Exercise
Each line containing the string "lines" should be copied out of the entries.

Collection entries

= Beginning of Section =

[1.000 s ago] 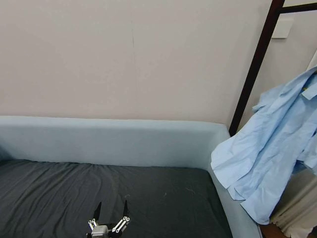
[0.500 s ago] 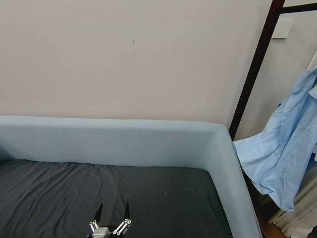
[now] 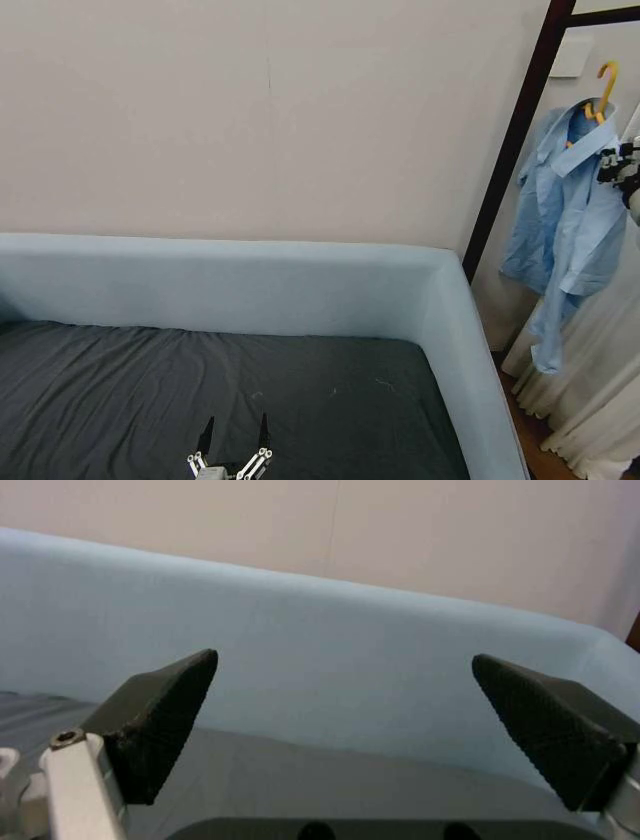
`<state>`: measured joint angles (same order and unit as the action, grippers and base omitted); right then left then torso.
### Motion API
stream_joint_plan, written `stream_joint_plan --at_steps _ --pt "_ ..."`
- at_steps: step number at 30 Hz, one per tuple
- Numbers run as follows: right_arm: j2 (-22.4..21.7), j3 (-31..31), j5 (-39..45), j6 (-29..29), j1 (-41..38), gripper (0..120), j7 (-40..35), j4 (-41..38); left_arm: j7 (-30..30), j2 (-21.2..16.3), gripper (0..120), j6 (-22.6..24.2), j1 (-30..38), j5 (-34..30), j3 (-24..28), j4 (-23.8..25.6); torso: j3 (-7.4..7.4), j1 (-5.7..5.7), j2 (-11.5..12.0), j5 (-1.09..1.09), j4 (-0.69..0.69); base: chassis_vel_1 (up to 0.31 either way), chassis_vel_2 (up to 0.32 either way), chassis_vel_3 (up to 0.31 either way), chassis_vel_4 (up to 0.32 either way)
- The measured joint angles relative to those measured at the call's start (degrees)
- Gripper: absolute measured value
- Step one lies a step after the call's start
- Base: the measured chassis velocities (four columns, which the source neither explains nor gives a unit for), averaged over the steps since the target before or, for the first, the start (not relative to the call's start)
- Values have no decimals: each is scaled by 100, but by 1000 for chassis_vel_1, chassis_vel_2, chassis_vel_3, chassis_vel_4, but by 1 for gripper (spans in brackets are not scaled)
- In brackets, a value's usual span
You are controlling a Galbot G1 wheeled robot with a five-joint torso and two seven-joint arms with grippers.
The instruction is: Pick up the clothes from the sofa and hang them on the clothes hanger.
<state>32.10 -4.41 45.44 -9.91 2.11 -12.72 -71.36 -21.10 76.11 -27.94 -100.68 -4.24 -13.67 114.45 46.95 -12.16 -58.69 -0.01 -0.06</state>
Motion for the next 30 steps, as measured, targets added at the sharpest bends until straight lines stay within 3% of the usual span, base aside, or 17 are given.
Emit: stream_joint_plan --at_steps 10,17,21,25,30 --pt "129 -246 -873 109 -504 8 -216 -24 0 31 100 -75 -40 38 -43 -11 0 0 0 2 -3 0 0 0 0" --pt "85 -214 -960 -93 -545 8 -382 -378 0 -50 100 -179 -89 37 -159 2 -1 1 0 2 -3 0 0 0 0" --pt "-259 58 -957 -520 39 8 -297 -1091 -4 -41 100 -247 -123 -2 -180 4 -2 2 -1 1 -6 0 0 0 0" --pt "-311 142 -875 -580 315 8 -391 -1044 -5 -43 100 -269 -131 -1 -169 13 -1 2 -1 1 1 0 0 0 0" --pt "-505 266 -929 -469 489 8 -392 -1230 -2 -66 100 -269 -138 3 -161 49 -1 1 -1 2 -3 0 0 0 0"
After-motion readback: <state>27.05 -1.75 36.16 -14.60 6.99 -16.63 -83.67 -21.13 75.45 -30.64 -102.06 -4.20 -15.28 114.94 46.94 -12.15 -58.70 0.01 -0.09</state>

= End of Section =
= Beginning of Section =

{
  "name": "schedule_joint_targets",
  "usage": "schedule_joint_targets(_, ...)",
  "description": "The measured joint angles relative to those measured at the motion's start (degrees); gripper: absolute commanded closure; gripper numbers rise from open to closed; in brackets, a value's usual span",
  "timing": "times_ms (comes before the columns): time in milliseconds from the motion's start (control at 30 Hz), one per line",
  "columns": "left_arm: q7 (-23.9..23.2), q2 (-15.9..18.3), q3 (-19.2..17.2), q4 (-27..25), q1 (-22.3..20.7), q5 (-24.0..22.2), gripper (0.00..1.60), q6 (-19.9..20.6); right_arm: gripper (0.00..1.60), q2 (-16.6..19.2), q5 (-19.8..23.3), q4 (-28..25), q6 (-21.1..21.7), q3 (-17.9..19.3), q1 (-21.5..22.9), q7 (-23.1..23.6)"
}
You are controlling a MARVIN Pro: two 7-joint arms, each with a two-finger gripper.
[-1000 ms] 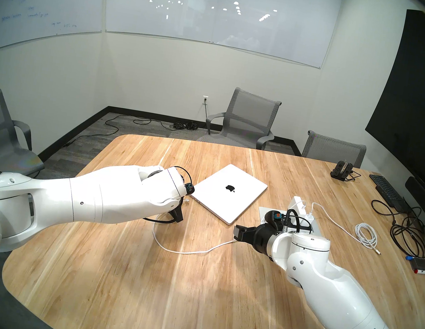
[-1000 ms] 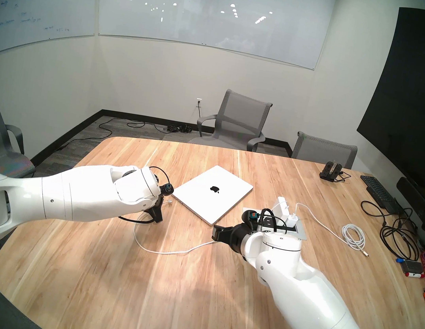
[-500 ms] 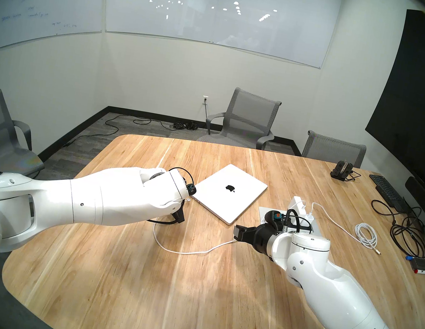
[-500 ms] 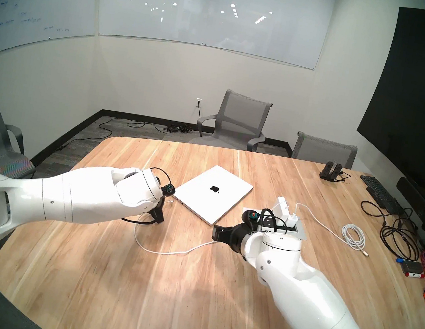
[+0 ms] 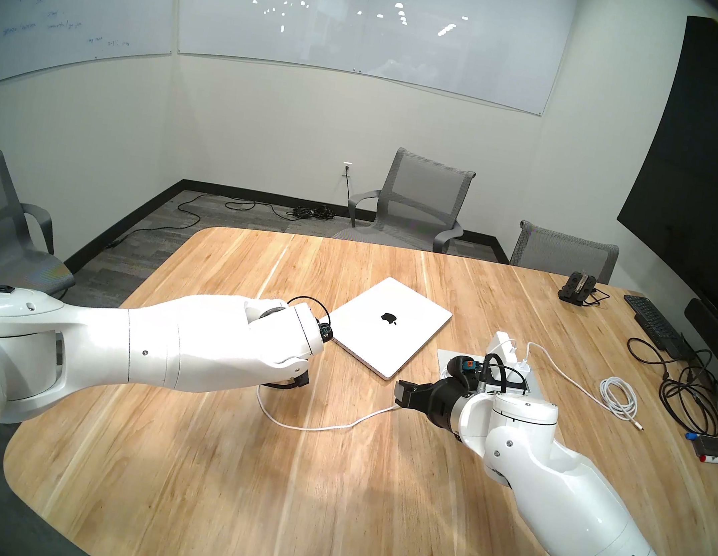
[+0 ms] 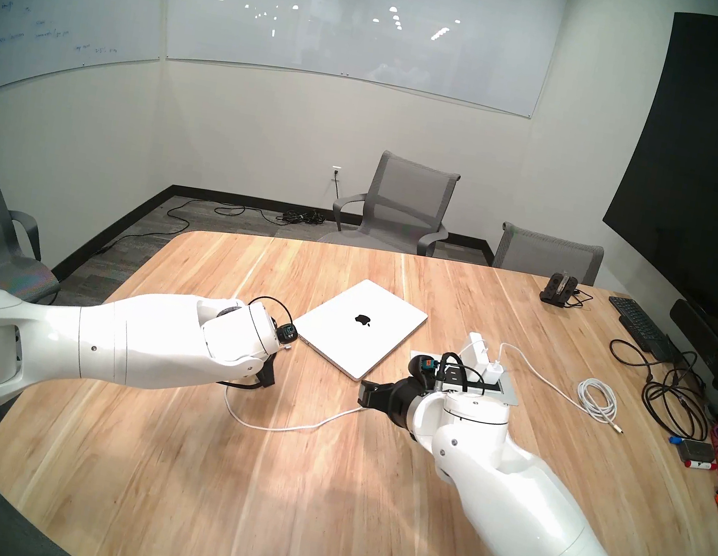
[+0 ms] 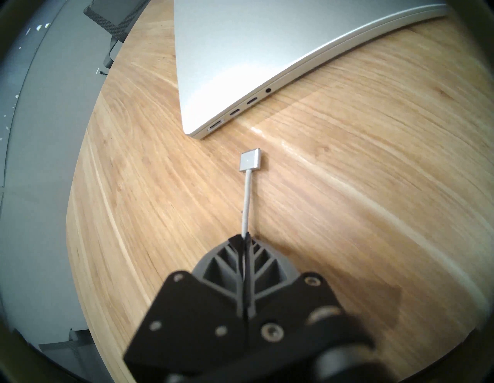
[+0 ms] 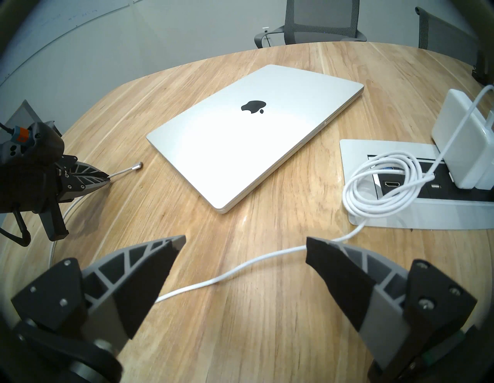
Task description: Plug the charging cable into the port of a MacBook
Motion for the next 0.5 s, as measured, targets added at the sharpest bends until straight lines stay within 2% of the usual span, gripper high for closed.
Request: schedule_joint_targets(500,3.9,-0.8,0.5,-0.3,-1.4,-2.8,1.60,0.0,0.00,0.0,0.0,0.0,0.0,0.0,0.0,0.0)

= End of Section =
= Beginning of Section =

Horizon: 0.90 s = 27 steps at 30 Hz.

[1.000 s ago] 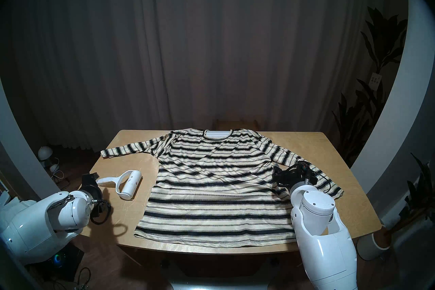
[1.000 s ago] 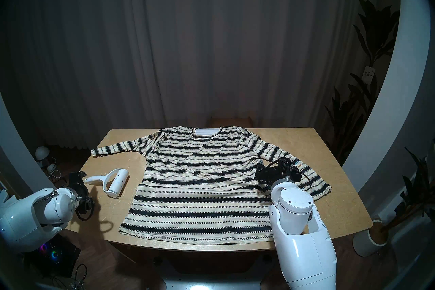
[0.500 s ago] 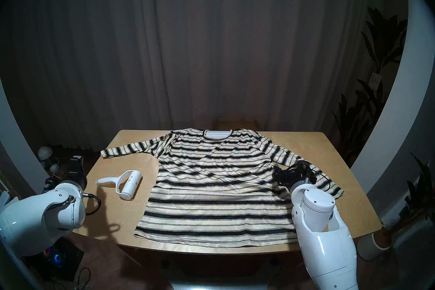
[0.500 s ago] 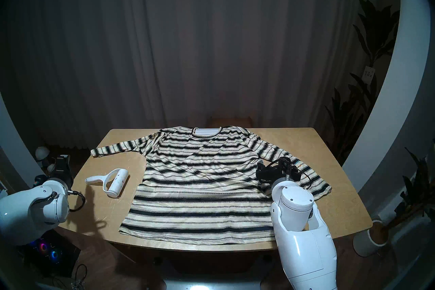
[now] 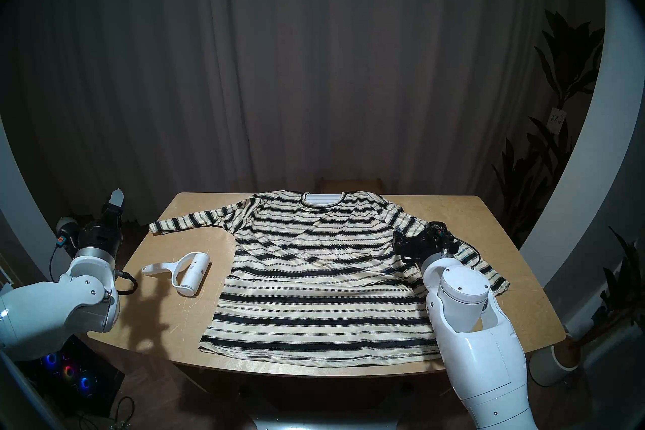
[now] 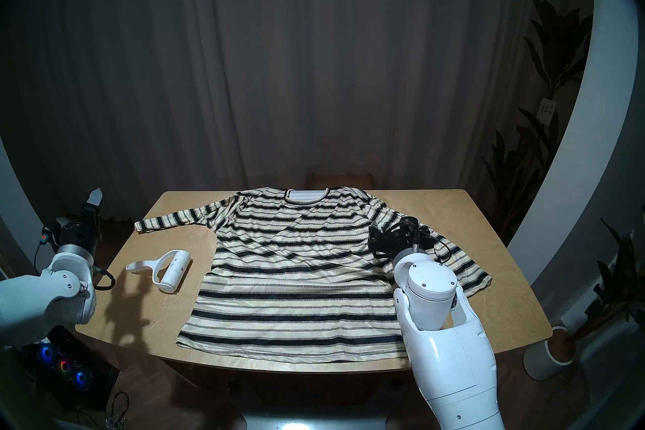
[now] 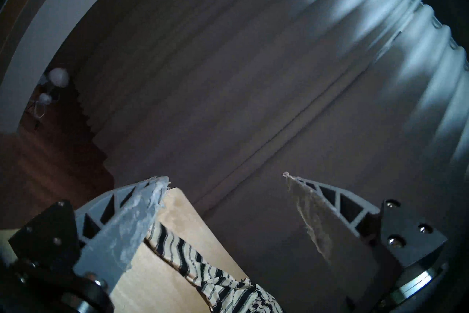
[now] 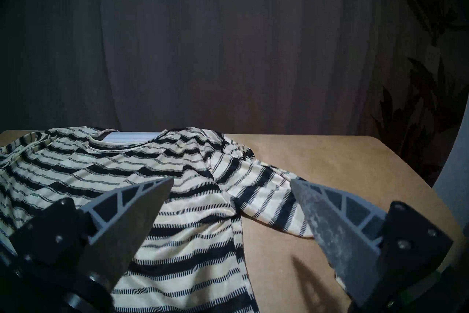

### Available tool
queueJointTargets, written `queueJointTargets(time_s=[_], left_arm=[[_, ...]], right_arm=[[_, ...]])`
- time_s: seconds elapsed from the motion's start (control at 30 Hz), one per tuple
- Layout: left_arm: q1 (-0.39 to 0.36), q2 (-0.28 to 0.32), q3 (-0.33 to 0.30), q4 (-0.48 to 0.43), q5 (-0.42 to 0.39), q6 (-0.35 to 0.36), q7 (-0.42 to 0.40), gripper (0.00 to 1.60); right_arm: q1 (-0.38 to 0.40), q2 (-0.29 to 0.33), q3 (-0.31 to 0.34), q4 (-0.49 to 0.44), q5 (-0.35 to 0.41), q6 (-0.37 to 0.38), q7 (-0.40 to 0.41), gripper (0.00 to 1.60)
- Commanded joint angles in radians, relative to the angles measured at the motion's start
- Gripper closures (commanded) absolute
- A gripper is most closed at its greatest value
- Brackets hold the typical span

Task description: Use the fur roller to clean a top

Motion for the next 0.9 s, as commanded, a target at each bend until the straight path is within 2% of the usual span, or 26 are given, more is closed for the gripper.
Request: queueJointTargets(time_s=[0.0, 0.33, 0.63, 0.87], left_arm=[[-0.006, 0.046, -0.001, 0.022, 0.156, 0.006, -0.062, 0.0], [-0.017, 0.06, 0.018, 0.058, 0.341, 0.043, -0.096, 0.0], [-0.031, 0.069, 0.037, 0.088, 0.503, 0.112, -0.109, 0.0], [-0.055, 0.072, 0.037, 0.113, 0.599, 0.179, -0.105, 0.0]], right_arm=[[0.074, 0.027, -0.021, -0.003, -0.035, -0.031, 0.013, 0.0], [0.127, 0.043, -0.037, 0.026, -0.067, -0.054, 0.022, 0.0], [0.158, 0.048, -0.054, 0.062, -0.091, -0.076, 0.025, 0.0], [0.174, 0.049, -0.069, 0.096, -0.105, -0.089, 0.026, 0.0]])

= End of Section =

Response area
Motion for the next 30 steps, as measured, targets added at the sharpest bends until straight lines stay within 3% of the usual span, base aside, or 17 are given.
Motion for the next 0.5 s, as measured, targets added at the sharpest bends until straight lines stay within 2% of the usual span, gripper high for closed.

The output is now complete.